Frère Matthew
Prieur de la Communauté œcuménique
de Taizé
Les signes du printemps sont déjà bien présents dans nos campagnes bourguignonnes. Nivéoles, jonquilles et scilles bleus nous ont réjouis de leur floraison précoce, comme des précurseurs de la beauté à venir qui rompt l’austérité hivernale des bois. Les anémones commencent à se mettre en bouton et bientôt vont tapisser le sol de certains coins sylvestres.
Ce mois de mars nous fait entrer dans le Carême. Je me souviens de ma venue à Taizé comme étudiant pour un premier temps de bénévolat auprès de la communauté il y a 39 ans pendant cette période de l’année.
Tout rempli de résolutions ascétiques pour me rapprocher du Christ et accueillir le Royaume de Dieu, j’étais bouleversé d’entendre frère Roger parler de cette période de préparation comme de «quarante jours pour célébrer le pardon que le Christ nous révèle à travers le don de sa vie».
Soudain, il m’est devenu clair que la conversion personnelle ne dépendait pas de mes propres efforts aussi louables qu’ils soient, mais de me tourner tout simplement vers le Christ qui me recevait à bras ouverts et même avec joie, tel que j’étais.
Cette compréhension a ouvert quelque chose en moi. Accueillir le regard du Christ sur ma vie m’a permis de faire vraiment face à ce que je devais déposer en lui pour en être libéré et pouvoir ensuite chercher des chemins de communion auprès des personnes que j’avais blessées, entrer plus profondément dans la prière, et rendre grâce pour l’amour que Dieu m’avait manifesté.

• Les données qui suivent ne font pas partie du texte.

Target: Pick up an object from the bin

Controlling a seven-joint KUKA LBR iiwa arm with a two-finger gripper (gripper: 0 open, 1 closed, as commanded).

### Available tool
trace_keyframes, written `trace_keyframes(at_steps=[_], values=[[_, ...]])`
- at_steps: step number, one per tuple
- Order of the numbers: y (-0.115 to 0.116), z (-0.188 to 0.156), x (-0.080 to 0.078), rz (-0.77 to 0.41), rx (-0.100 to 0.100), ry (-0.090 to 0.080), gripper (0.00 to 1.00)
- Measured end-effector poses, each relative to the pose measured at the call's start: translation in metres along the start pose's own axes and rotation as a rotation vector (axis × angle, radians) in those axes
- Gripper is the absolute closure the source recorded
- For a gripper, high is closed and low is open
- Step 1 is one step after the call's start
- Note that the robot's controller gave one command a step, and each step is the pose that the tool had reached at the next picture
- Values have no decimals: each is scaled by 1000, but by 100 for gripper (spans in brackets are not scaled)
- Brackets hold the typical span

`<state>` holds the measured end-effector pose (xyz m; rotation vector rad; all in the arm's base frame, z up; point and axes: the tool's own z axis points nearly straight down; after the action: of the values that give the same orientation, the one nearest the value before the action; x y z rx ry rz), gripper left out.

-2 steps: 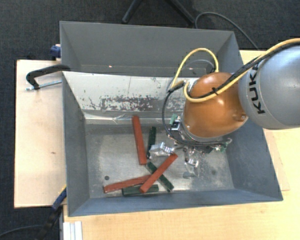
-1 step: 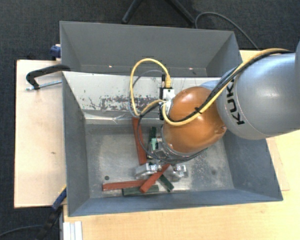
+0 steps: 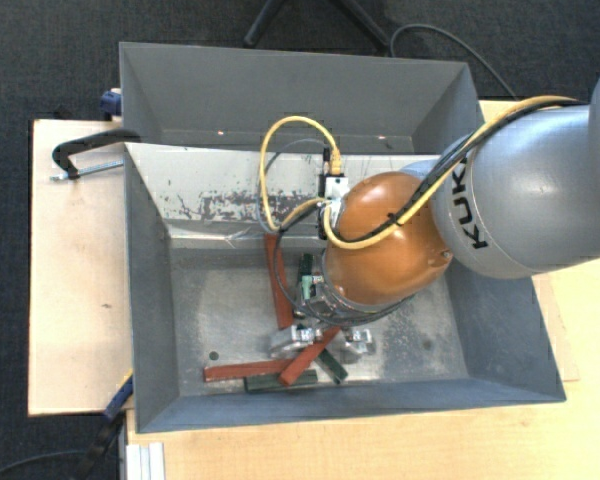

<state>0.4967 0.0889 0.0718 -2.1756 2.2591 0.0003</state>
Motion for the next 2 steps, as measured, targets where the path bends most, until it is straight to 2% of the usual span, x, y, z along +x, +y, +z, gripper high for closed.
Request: trace_keyframes(at_steps=[1,2], values=[[0,0,0,0,0,1,100],[-3,-78,-2,4,7,-1,100]])
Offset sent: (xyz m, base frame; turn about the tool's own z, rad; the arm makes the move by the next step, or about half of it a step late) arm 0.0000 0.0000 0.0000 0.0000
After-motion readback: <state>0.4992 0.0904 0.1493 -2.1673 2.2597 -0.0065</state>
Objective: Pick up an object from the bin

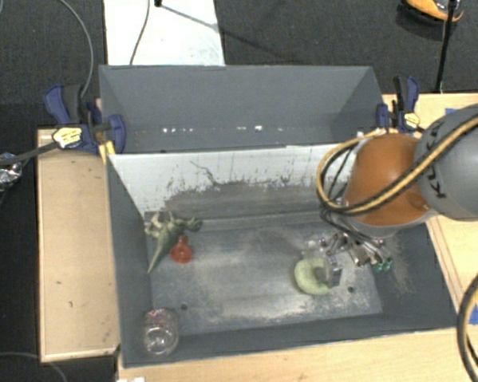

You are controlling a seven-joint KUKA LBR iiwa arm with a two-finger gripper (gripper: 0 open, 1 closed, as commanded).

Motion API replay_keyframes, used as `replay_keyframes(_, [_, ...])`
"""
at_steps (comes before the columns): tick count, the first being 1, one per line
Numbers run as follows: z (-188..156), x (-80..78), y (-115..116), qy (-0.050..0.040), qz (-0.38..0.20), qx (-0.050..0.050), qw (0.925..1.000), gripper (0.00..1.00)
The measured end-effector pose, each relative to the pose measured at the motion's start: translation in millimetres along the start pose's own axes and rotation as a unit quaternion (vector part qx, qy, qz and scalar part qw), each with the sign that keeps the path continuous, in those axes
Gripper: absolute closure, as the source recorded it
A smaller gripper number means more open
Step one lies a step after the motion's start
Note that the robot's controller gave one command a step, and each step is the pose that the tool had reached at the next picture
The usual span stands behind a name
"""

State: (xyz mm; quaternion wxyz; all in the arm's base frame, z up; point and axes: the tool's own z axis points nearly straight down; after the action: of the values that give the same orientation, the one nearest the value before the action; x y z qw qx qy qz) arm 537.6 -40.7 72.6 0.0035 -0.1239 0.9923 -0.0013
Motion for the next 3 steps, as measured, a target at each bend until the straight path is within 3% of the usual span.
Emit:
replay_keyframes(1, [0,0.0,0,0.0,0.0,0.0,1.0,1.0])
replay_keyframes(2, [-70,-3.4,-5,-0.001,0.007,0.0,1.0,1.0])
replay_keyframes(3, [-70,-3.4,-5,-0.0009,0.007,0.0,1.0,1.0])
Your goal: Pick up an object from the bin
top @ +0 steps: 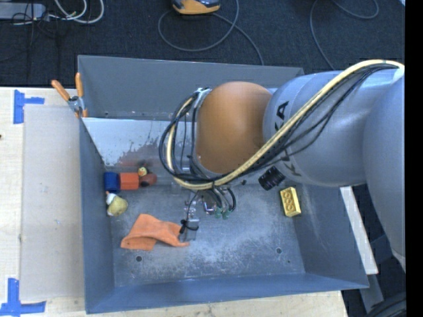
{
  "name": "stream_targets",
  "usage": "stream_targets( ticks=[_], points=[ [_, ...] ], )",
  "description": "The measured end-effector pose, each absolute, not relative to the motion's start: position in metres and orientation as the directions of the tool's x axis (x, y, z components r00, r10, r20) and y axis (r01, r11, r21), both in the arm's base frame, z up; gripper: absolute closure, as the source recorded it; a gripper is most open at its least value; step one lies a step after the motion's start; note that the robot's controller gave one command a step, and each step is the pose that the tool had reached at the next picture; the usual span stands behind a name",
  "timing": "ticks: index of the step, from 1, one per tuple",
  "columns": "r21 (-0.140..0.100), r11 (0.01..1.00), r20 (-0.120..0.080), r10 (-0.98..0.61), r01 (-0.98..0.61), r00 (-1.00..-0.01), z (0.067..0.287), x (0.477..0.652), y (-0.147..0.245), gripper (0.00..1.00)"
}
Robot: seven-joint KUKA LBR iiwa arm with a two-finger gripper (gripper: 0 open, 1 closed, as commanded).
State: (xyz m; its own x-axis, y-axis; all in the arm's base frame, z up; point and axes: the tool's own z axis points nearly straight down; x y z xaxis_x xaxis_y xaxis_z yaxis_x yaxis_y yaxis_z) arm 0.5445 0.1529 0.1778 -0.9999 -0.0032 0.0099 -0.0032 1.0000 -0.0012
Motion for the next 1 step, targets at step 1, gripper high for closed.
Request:
stream_targets(
  ticks=[1],
  points=[
    [0.000, 1.000, 0.002, 0.000, 0.000, -1.000, 0.1822, 0.5463, 0.1523, 0.00]
  ],
)
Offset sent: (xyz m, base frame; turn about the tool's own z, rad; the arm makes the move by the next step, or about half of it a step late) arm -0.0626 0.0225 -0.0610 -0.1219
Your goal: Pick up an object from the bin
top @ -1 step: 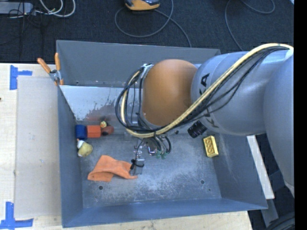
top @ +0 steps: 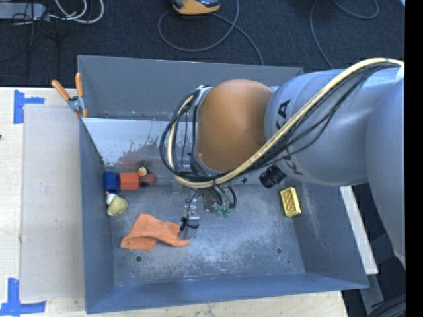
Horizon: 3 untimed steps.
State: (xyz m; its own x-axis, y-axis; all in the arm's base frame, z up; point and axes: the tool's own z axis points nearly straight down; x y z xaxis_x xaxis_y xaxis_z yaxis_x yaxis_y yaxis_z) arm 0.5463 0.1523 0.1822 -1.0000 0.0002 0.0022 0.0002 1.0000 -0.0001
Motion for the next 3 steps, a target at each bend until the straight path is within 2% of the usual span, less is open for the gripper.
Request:
stream_targets(
  ticks=[1, 2, 3],
  points=[
    [0.000, 0.999, 0.001, -0.052, -0.052, -0.999, 0.155, 0.519, 0.161, 0.00],
    [0.000, 0.989, 0.004, -0.147, -0.147, -0.989, 0.112, 0.494, 0.173, 0.00],
    [0.001, 0.971, 0.004, -0.239, -0.239, -0.971, 0.086, 0.510, 0.174, 0.00]
  ],
)
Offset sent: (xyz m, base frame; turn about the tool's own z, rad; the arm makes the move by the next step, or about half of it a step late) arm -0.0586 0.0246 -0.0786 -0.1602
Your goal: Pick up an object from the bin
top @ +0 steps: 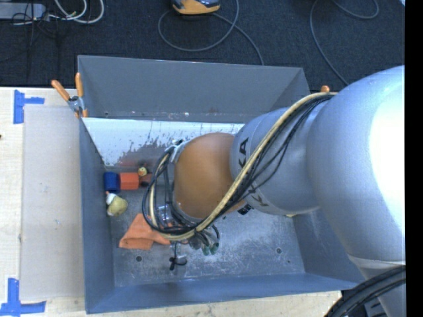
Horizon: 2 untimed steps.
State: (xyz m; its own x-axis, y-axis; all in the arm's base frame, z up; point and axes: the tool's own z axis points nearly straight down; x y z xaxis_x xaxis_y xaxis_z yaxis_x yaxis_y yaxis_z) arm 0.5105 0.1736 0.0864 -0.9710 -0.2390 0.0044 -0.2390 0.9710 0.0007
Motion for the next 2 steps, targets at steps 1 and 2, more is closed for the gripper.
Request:
stream_targets(
  ticks=[1, 2],
  points=[
    [0.001, 0.976, 0.007, -0.216, -0.216, -0.976, 0.101, 0.546, 0.168, 0.00],
    [0.000, 0.997, 0.001, -0.071, -0.071, -0.997, 0.105, 0.565, 0.173, 0.00]
  ],
)
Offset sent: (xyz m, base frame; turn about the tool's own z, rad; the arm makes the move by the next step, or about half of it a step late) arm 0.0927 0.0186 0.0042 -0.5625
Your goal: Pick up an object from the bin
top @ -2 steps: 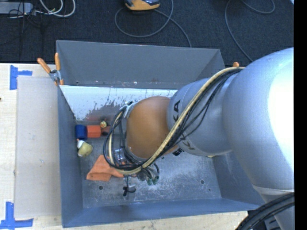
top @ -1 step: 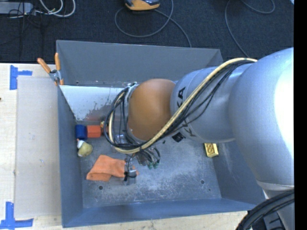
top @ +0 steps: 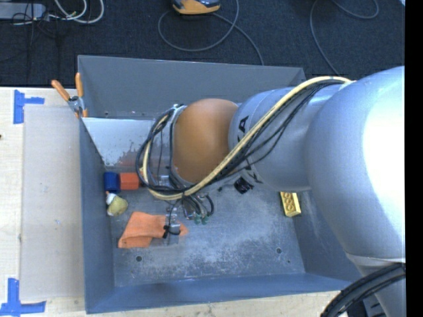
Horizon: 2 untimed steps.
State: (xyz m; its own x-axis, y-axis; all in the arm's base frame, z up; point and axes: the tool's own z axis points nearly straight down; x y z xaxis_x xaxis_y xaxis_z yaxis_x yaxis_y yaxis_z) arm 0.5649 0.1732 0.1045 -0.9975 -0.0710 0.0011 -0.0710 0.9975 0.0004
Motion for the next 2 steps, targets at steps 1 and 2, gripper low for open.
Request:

Le sacrement de réconciliation est un don de l’Eglise qui nous confirme dans le pardon de Dieu. Nous avons besoin d’entendre les paroles qui nous absolvent de nos péchés. Mais elles ne sont pas le point final. Elles nous relèvent aussi pour que le chemin de conversion continue. Elles nous interpellent pour que nous rétablissions les liens de communion brisés en nous-mêmes, envers d’autres personnes et envers la création que nous blessons si souvent.

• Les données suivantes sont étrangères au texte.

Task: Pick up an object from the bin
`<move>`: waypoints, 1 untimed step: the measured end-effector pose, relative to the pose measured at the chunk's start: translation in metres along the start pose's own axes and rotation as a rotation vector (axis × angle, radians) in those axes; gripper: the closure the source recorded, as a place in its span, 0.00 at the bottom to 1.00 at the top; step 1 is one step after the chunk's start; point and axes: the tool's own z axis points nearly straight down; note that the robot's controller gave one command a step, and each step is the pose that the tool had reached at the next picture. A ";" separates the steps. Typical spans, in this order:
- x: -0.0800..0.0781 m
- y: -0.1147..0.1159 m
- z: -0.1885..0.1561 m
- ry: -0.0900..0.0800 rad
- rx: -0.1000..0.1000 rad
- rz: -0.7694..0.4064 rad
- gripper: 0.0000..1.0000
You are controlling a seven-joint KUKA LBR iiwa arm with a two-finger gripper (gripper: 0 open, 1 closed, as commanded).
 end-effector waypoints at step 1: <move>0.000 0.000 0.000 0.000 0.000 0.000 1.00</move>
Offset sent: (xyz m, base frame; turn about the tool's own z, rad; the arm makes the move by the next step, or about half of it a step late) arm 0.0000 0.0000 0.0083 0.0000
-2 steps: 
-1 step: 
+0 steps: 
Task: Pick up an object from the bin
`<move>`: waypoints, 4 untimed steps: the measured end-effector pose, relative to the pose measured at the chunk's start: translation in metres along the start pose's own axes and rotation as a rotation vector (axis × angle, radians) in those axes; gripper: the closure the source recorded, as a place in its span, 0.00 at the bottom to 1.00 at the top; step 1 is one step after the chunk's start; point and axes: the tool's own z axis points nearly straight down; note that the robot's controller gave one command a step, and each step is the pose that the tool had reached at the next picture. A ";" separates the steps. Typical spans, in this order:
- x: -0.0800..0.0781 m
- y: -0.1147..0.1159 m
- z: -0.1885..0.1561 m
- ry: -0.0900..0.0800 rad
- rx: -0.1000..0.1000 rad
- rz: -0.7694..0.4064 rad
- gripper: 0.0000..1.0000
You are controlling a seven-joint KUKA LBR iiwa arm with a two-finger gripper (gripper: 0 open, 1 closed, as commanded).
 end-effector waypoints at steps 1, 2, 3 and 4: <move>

Bien sûr, parler du pardon aujourd’hui n’est pas évident. Nous avons dans certains cas utilisé ce trésor d’Evangile, qui est au cœur de l’enseignement de Jésus, pour faire taire, pour empêcher l’expression d’une souffrance. Comment trouver les paroles et gestes qui reconnaissent une injustice subie et qui n’enferment pas la personne dans sa blessure, mais qui libèrent? Pour cela, il faut souvent de la patience et surtout une vraie écoute qui ne saute pas les étapes.
L’autre soir dans l’église à Taizé, quand les frères restent pour écouter à la fin de la -prière, trois adolescentes sont venues me voir avec leurs questions. Elles demandaient combien nous sommes dans la communauté, est-ce que nous avions des temps de prière entre nous, quel était mon chant préféré… Et puis les questions se sont taries et elles ont dit au revoir.
Mais l’une d’entre elles est restée et, avec une candeur toute simple, m’a demandé «Comment consacrer ma vie à Dieu?». C’est cette question qui va me porter pendant ce temps du Carême. Nous sommes tous des débutants.